## [Work required]
Please filter the listing below and copy out the lines that hold "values".

Material to process Start Marker

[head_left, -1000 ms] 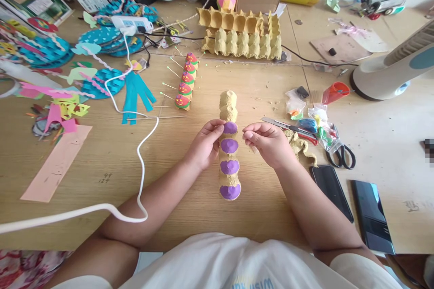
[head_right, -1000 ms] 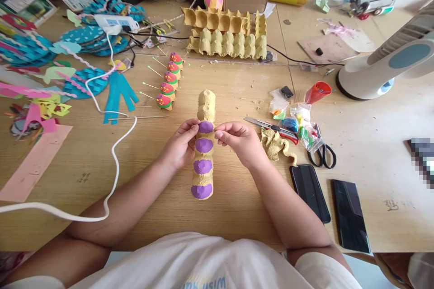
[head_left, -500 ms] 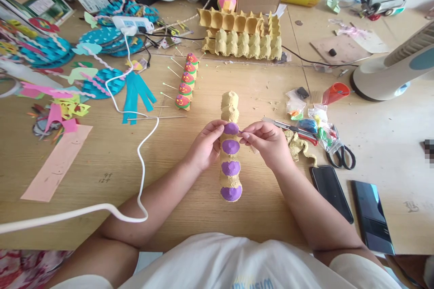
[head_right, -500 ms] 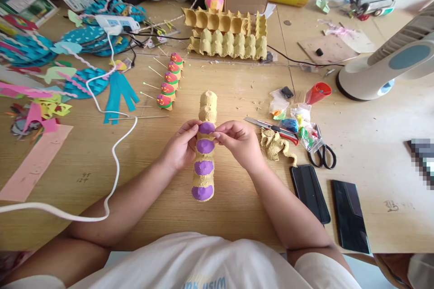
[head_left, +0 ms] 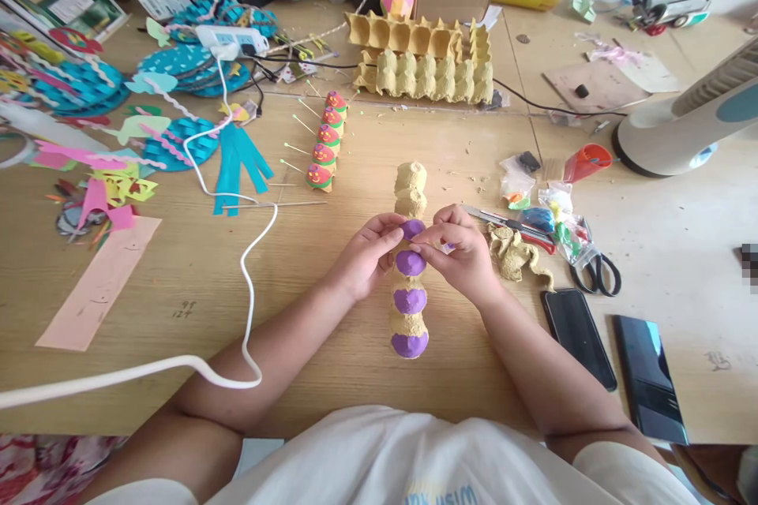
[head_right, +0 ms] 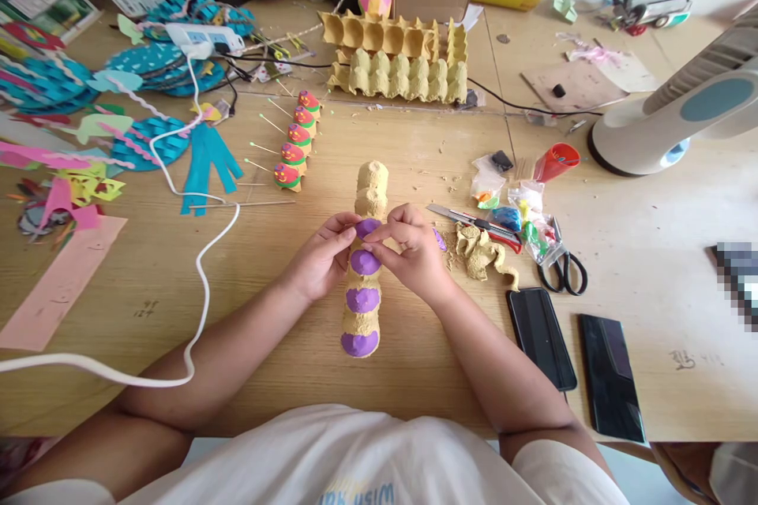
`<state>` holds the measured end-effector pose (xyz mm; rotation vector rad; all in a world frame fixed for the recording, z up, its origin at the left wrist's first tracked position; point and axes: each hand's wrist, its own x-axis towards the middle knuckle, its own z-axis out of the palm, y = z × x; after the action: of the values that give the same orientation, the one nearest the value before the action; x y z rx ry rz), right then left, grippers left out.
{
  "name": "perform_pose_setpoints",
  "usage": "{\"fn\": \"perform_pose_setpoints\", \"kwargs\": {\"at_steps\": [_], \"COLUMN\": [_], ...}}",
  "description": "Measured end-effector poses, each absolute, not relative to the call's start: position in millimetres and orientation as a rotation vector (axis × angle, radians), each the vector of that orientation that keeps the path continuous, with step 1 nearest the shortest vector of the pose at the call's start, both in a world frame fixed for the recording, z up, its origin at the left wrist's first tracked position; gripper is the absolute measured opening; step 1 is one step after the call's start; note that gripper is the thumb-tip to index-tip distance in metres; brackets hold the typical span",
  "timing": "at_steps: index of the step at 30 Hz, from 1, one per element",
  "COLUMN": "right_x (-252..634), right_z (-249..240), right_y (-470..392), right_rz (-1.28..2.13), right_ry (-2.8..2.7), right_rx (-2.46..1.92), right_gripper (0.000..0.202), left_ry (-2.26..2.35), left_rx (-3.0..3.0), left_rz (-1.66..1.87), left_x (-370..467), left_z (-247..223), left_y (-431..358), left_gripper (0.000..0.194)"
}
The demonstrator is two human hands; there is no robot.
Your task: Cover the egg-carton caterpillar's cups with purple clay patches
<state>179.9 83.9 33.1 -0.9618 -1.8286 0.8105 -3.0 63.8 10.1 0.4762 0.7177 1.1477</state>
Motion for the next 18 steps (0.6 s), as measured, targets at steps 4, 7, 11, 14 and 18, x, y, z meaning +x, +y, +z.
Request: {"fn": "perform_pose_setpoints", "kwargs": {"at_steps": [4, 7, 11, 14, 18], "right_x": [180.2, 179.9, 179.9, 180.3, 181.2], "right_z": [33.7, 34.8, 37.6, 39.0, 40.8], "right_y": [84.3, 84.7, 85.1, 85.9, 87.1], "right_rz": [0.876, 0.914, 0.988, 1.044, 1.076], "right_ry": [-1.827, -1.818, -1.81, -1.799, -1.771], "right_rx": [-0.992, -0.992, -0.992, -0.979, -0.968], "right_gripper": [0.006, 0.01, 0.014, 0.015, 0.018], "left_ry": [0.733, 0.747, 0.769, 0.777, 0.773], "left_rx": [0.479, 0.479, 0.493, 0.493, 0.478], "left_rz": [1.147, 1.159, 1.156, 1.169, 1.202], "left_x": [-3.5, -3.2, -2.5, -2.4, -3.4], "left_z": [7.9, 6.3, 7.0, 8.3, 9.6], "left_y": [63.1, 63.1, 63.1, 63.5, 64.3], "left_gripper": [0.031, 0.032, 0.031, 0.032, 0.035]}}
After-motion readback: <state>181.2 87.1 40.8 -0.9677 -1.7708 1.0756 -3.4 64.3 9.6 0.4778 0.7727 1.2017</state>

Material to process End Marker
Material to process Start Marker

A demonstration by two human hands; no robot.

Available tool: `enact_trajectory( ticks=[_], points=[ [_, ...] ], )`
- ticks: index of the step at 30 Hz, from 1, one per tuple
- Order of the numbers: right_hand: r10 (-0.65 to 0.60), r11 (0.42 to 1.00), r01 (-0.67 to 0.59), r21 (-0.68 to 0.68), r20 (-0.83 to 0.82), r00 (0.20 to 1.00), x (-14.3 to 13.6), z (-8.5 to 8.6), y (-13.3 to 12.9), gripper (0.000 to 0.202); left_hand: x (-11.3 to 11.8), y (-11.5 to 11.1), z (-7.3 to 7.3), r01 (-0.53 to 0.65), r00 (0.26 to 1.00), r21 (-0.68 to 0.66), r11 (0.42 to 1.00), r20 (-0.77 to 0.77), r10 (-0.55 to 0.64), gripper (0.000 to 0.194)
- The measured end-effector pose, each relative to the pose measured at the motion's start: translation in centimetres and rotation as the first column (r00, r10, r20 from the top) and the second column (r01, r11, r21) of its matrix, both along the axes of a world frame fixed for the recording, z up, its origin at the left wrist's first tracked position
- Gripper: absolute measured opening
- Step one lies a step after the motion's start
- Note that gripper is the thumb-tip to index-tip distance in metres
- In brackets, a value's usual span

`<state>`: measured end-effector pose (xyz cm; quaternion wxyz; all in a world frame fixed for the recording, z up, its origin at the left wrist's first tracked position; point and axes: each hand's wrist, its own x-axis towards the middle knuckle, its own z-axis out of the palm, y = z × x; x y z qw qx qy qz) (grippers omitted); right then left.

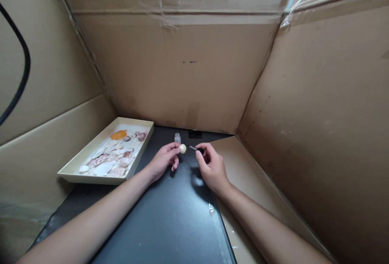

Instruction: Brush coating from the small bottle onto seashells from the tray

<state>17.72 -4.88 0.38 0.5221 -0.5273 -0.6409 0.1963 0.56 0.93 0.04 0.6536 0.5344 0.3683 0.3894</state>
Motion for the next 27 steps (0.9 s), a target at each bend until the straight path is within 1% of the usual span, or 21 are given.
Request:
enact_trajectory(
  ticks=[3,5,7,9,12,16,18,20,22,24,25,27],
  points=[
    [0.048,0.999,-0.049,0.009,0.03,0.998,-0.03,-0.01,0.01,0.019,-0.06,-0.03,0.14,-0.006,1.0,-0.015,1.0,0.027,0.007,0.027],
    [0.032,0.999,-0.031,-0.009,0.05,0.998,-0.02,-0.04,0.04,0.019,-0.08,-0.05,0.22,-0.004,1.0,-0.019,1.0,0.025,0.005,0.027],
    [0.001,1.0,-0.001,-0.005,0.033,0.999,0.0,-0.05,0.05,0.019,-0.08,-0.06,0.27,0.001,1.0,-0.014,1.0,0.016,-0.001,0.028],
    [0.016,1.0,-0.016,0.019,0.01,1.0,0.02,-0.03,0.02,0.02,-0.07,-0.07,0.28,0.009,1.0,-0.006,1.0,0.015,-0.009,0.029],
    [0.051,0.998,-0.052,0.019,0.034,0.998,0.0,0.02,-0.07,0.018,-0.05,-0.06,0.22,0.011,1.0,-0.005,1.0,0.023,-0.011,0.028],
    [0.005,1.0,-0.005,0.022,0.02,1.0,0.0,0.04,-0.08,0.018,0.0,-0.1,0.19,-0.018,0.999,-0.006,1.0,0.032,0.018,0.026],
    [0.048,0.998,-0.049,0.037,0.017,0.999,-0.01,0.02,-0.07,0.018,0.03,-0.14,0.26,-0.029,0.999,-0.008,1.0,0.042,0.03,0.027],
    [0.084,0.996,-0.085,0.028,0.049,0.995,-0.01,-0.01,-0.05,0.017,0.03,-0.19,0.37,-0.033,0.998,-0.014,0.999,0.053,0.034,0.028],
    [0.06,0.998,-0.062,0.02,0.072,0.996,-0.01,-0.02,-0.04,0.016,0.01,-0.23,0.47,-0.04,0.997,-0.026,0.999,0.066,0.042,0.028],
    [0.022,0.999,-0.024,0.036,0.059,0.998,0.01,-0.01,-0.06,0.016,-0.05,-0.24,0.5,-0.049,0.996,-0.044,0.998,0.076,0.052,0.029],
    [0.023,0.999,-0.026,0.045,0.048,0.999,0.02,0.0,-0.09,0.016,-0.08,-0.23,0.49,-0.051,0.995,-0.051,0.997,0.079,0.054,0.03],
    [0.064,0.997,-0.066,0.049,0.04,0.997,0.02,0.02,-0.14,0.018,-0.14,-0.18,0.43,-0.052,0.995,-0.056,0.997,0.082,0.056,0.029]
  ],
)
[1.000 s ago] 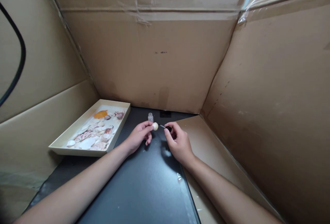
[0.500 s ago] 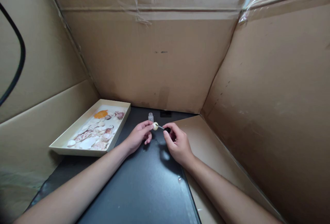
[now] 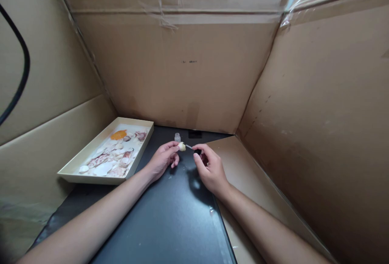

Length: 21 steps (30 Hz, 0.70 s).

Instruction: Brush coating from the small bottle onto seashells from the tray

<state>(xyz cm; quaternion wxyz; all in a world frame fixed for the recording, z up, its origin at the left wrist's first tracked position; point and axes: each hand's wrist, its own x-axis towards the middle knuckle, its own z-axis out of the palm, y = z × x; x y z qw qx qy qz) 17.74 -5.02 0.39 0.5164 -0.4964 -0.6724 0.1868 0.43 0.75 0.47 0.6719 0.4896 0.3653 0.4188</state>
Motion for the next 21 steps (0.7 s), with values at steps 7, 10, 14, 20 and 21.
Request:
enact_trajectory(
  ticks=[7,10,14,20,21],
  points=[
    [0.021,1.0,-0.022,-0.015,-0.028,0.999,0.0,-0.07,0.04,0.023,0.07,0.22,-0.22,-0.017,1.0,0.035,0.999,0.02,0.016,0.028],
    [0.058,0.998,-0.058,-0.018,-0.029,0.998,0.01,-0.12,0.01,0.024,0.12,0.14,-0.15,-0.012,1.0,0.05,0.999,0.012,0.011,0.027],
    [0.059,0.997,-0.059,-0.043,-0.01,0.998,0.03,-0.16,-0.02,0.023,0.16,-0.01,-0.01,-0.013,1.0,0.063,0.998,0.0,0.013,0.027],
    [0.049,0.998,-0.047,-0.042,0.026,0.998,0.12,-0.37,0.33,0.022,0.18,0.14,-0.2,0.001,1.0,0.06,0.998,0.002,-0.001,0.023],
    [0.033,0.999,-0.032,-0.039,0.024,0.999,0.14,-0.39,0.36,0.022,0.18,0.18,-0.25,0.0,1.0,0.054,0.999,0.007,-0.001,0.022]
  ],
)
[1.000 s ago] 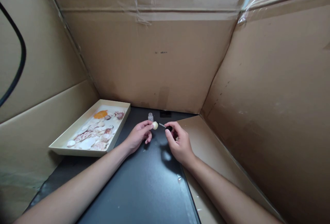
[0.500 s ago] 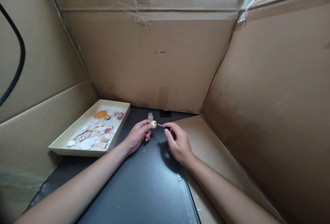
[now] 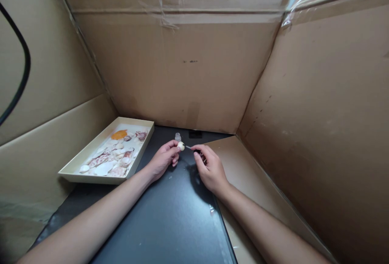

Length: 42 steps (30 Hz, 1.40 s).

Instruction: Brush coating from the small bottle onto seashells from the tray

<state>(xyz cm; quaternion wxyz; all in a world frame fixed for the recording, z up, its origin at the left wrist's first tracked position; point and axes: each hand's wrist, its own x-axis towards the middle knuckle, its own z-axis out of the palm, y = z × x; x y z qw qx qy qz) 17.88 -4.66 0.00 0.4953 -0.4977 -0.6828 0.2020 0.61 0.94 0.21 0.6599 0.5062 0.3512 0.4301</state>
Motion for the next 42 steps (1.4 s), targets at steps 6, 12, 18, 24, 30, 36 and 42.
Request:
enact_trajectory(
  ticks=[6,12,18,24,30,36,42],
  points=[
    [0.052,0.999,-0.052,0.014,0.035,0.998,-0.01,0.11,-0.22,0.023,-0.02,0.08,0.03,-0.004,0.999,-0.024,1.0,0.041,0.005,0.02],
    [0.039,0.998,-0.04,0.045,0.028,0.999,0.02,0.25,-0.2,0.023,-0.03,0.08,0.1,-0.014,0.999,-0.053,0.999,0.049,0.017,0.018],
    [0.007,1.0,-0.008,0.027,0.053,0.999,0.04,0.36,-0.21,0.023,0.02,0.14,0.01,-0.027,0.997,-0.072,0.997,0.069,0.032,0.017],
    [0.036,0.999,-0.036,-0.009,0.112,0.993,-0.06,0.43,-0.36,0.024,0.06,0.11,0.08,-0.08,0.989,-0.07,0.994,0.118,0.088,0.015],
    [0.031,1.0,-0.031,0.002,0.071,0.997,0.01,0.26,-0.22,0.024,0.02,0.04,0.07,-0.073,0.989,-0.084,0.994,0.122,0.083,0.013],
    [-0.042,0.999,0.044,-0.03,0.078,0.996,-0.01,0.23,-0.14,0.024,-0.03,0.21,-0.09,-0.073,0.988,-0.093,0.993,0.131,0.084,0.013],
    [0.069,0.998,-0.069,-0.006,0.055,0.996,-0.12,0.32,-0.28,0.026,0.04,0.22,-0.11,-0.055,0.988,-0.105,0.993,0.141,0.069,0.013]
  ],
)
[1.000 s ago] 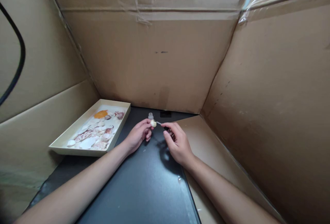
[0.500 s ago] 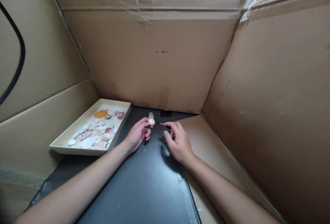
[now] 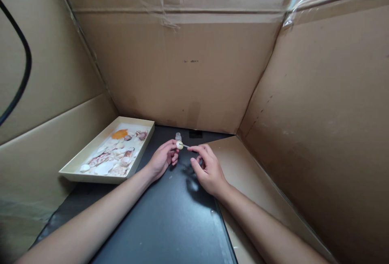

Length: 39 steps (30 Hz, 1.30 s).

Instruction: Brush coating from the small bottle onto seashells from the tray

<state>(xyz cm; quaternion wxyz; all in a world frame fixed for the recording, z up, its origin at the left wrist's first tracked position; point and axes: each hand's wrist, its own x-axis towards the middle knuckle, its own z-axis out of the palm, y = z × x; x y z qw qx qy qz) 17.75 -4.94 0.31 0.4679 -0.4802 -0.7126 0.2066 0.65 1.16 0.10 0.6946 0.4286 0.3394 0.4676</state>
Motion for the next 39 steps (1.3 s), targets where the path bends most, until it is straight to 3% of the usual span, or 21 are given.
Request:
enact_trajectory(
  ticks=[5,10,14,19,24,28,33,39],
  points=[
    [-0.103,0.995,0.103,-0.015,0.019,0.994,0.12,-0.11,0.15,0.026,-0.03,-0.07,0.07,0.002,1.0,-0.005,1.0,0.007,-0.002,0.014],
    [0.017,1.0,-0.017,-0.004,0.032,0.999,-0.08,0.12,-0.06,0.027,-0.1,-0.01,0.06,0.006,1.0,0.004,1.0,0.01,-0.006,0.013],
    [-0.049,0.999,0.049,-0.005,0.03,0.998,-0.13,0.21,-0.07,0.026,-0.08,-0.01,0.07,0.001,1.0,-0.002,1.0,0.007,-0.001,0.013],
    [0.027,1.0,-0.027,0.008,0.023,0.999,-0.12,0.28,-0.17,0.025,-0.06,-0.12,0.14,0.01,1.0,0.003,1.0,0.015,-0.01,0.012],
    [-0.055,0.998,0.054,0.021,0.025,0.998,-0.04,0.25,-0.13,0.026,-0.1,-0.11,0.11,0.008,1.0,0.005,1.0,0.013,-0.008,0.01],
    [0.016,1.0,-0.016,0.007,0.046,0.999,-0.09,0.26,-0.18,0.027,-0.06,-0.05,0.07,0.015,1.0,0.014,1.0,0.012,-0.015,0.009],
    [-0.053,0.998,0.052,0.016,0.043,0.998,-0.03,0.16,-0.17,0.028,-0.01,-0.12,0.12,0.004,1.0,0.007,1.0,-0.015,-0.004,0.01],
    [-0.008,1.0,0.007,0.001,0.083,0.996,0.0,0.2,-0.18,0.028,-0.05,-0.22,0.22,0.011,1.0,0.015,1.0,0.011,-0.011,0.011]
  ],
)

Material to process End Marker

## [Answer space]
`<state>` holds the measured end-effector pose (xyz mm; rotation vector rad; all in a world frame fixed for the recording, z up, its origin at the left wrist's first tracked position; point and axes: each hand's wrist, its own x-axis towards the middle knuckle, its own z-axis out of the palm, y = z × x; after the action: of the values that give the same orientation, the one nearest the value before the action; x y z rx ry rz), right then left, grippers left out.
Motion for the next 21 steps (0.7 s), with values at steps 7, 10, 14, 20 and 21.

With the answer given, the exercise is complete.